+++ Dataset

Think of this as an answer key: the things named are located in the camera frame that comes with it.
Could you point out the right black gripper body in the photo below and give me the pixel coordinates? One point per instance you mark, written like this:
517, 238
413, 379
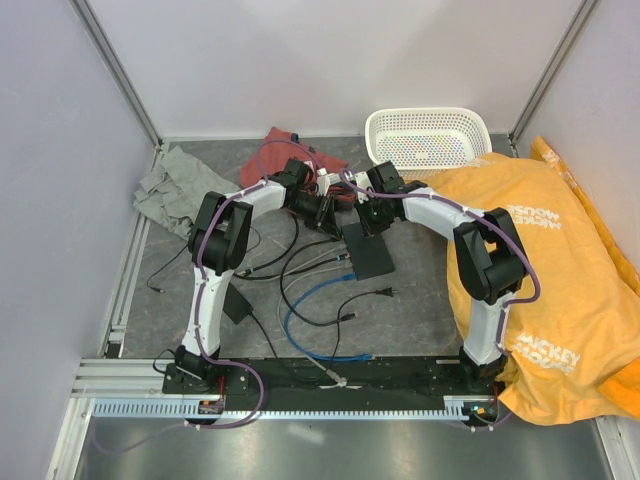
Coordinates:
373, 217

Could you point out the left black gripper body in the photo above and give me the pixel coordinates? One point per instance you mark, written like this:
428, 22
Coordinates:
315, 210

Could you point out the black network switch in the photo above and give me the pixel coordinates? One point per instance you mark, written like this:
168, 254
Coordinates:
369, 255

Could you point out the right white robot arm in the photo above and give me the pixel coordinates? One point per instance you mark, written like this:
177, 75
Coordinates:
490, 258

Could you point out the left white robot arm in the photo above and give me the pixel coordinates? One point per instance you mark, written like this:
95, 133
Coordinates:
218, 243

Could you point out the red cloth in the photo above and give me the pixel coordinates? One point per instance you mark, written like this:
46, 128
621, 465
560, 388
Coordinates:
278, 147

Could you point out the white plastic basket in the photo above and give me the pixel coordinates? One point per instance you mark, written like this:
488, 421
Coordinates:
421, 142

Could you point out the black power adapter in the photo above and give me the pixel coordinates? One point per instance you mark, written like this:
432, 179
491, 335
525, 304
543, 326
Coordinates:
236, 307

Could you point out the grey cloth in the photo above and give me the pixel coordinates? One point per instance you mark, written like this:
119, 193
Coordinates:
172, 193

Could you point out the orange Mickey Mouse blanket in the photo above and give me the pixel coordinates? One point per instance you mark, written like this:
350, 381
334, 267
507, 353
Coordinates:
573, 336

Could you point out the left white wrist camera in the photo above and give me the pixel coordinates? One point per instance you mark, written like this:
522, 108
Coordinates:
325, 180

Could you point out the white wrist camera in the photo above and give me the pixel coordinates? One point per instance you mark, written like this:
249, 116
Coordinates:
362, 185
325, 180

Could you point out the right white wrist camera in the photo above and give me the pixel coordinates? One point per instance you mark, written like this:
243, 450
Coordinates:
362, 185

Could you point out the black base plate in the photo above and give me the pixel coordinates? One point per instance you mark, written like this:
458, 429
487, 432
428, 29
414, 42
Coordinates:
404, 380

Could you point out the white slotted cable duct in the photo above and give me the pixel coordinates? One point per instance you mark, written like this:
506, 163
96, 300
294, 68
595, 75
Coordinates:
447, 408

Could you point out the left aluminium frame post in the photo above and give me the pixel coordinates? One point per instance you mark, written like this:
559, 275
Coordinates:
100, 39

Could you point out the aluminium frame post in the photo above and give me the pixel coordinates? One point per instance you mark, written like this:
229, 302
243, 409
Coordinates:
561, 53
100, 39

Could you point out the aluminium rail left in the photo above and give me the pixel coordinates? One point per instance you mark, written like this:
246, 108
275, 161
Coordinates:
116, 317

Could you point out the right aluminium frame post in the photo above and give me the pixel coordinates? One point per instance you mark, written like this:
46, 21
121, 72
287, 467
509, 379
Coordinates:
561, 53

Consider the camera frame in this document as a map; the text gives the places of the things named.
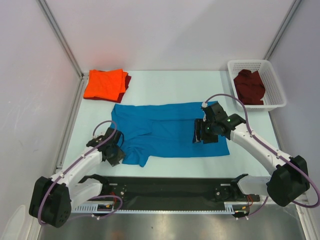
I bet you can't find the blue t shirt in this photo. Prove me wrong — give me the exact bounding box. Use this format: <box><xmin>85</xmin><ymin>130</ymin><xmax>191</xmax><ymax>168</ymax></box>
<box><xmin>111</xmin><ymin>102</ymin><xmax>230</xmax><ymax>167</ymax></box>

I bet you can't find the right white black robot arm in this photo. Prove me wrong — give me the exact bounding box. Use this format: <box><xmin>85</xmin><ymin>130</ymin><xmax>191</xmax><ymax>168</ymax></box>
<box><xmin>193</xmin><ymin>114</ymin><xmax>310</xmax><ymax>207</ymax></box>

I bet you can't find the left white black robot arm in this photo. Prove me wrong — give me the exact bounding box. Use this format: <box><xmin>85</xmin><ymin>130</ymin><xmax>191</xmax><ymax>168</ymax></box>
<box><xmin>29</xmin><ymin>143</ymin><xmax>125</xmax><ymax>228</ymax></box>

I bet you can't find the folded dark red t shirt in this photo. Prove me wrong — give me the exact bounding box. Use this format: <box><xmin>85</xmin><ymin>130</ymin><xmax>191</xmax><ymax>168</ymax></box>
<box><xmin>110</xmin><ymin>73</ymin><xmax>132</xmax><ymax>103</ymax></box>

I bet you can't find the crumpled dark red t shirt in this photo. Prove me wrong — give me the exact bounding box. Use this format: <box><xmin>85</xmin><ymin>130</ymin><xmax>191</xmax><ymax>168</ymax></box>
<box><xmin>233</xmin><ymin>69</ymin><xmax>266</xmax><ymax>105</ymax></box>

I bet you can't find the folded orange t shirt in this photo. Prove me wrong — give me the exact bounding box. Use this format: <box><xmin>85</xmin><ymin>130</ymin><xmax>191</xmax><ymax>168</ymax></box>
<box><xmin>83</xmin><ymin>69</ymin><xmax>128</xmax><ymax>102</ymax></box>

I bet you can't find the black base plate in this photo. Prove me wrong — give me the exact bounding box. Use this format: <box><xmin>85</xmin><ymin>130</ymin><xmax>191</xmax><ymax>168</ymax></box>
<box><xmin>103</xmin><ymin>176</ymin><xmax>262</xmax><ymax>212</ymax></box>

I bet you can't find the left aluminium frame post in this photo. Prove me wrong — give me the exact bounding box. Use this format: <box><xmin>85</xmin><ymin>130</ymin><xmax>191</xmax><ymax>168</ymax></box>
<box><xmin>35</xmin><ymin>0</ymin><xmax>85</xmax><ymax>78</ymax></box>

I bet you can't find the aluminium frame post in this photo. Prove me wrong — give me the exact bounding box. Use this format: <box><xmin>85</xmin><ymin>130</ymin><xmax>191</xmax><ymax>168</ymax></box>
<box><xmin>35</xmin><ymin>0</ymin><xmax>85</xmax><ymax>78</ymax></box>
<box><xmin>263</xmin><ymin>0</ymin><xmax>304</xmax><ymax>60</ymax></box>

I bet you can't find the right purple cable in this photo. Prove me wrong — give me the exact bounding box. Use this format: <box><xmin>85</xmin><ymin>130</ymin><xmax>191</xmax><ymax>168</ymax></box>
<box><xmin>201</xmin><ymin>93</ymin><xmax>320</xmax><ymax>221</ymax></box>

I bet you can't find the white slotted cable duct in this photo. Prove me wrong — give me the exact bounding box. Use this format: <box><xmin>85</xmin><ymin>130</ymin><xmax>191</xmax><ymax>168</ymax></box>
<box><xmin>72</xmin><ymin>201</ymin><xmax>251</xmax><ymax>215</ymax></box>

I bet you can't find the aluminium front rail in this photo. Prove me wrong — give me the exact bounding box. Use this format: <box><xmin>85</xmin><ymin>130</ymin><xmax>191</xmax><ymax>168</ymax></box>
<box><xmin>34</xmin><ymin>182</ymin><xmax>310</xmax><ymax>208</ymax></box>

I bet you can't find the right aluminium frame post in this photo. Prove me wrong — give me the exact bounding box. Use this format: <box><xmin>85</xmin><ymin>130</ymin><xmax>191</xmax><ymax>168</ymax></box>
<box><xmin>263</xmin><ymin>0</ymin><xmax>304</xmax><ymax>60</ymax></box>

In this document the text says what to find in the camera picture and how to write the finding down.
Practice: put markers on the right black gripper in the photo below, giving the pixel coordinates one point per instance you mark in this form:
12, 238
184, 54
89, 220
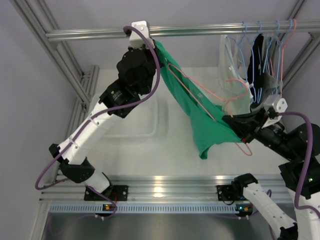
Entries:
248, 126

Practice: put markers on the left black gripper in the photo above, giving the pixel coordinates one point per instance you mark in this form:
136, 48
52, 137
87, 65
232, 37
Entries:
150, 51

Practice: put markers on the white tank top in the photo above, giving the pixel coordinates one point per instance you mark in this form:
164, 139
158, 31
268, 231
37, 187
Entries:
235, 90

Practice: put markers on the green tank top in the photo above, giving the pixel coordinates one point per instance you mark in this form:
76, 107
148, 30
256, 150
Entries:
195, 110

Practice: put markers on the light blue hanger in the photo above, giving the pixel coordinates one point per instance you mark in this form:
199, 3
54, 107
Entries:
238, 42

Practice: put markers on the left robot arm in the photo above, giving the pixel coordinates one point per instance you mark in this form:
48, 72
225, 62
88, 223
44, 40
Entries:
72, 152

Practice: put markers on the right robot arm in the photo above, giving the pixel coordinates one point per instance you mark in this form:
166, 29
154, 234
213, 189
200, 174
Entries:
300, 174

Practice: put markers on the grey tank top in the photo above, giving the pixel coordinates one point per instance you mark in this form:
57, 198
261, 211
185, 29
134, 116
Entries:
260, 75

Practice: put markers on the black tank top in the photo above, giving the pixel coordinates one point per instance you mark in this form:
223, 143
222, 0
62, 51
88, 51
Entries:
257, 65

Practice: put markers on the blue hanger with grey top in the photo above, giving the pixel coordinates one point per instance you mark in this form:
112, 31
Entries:
269, 83

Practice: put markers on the blue hanger with black top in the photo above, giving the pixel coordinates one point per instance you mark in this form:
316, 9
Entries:
255, 62

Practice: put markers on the rightmost blue hanger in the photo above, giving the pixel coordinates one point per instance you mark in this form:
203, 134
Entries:
278, 73

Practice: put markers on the white plastic basket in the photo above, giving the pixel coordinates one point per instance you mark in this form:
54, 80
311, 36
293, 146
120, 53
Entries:
141, 122

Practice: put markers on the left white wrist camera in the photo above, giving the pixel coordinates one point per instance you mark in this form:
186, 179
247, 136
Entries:
143, 39

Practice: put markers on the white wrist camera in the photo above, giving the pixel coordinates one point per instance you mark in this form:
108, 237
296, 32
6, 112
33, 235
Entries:
143, 39
274, 105

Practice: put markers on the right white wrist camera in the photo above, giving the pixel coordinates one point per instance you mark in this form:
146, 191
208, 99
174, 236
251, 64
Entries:
274, 105

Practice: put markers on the left aluminium frame post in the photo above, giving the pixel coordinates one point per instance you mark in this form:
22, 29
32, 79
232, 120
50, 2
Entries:
39, 19

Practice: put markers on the aluminium hanging rail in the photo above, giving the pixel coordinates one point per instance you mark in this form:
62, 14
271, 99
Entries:
275, 26

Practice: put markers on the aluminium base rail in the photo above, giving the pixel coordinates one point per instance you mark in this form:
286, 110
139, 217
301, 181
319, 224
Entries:
148, 189

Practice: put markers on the slotted cable duct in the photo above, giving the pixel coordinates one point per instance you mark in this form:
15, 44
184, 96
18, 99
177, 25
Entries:
148, 208

++++++

# Task to complete
All the lines that hold the word "body" must appear in the answer, copied from the records.

# Response for this exercise
Could you point out the right black gripper body in the photo below and give me the pixel coordinates? One point per instance you mark, written like this:
Could you point out the left black gripper body in the photo above and give me the pixel coordinates? One point per instance you mark, written like this:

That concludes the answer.